- 有料閲覧
- 文献概要
「国破れて山河在り」というのは,盛唐の詩人杜甫(712~770)が46歳の時に詠んだ『春望』の最初の句であるが,安禄山の乱で俘虜の身となった杜甫は,荒廃した長安の都の春の光景を眺めながらこの詩を詠んだという.「国破れて山河在り 城春にして草木深し」と続く古今の絶唱については,「国は破れたのに山河自然はそのままだ 城には春が訪れて草木がこんもりと茂っている」(田中克己,小野忍,小山正孝編訳『中国古典文学大系・唐代詩集(上)』,平凡社),「国都は破壊しつくされて昔の姿をとどめているのは山河だけだ.城内にも春がめぐってきて,いまや草木がこんもりと生い茂っている」(松枝茂夫編『中国名詩選(中)』,岩波書店),「都はめちゃくちゃになってしまったが山や河はむかしのままであり,長安には春が訪れて草や木が深々と生い茂っている」(黒川洋一編『杜甫詩選』,岩波書店)などと訳されてきたように,一般には人間の営みのむなしさ・はかなさに対比して,悠久なる自然の不変性や回帰性を肯定的に捉え,そこに心の慰めや魂の拠り所を見いだすという解釈がなされているようである.

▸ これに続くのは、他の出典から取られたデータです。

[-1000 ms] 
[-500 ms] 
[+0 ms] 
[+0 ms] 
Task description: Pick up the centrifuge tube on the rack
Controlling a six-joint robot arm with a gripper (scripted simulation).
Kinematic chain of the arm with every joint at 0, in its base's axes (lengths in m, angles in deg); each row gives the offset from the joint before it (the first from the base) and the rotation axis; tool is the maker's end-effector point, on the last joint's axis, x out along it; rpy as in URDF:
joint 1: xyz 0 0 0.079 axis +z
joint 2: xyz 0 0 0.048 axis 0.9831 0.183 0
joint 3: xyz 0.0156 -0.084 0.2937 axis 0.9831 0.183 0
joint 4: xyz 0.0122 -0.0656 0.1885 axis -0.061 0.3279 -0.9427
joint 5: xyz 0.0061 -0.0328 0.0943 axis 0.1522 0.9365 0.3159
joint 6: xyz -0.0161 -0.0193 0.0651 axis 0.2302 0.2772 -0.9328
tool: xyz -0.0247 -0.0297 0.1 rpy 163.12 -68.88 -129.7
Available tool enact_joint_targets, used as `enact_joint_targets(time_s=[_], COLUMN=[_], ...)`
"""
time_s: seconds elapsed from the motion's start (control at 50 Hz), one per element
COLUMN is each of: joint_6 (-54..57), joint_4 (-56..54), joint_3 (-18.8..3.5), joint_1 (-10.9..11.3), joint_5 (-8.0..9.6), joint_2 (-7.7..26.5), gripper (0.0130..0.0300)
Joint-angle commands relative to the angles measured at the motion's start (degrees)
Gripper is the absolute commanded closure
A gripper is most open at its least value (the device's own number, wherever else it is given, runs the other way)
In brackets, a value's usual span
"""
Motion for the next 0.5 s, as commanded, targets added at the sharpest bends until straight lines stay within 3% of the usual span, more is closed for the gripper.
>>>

しかし,わが国の歴史上類をみない今回の震災と,それにもかかわらず今年もいつもの年と同じように咲き誇り散っていった千鳥ヶ淵の桜を見ていると,「国破れて山河在り」という句にはもっと違う意味を見いだすことができるのでないかと思うようになった.それは,人間の営みと自然の営みは所詮無関係なものであるという感慨で,われわれはとかく桜が咲くのを見ては希望に満ちた人生のスタートを思い,桜の花が散るのを見ては人生のはかなさや散り際の潔さを思いがちである.だが,それは人間の側の自然界への一方的な思い入れに過ぎないのであって,桜の花は人間世界で何が起ころうと,それとは没交渉に自分たちの原理で花開き散っているだけなのである.そこにいろいろな意味を込めるのは人間の自由だが,自然とは本来,そうした人間が勝手に付与した意味や思惑とは無関係に移りゆく非情なものである.今回の大震災とその後何事もなかったかのように咲いた桜の花を見て,自分は「国破れて山河在り」という句に,安易な意味づけや感情移入を許さない自然の厳しさのようなものを感じたのである.あるいは,杜甫の体験した災厄が内乱という人間の営みによってもたらされたものであったのに対して,今回の災厄は地震や津波という自然現象そのものによってもたらされたものであることもそうした感慨を促した理由の一つかもしれないが,考えてみれば地震や津波を天罰とみなすような解釈も所詮は人間の勝手な思い込みに過ぎないのであって,未だ罪を犯す暇すらなかった乳児や,地域住民を避難させるために最後まで職責を尽した人々の命までも等し並みに呑み込んでいった今回の震災そのものが,正に自然界は―この自然界の現象には病気や障害といった現象も含まれる―,人間社会とは異なる原理で動いていることを思い知らせる出来事ではなかったかと思えてくるのである.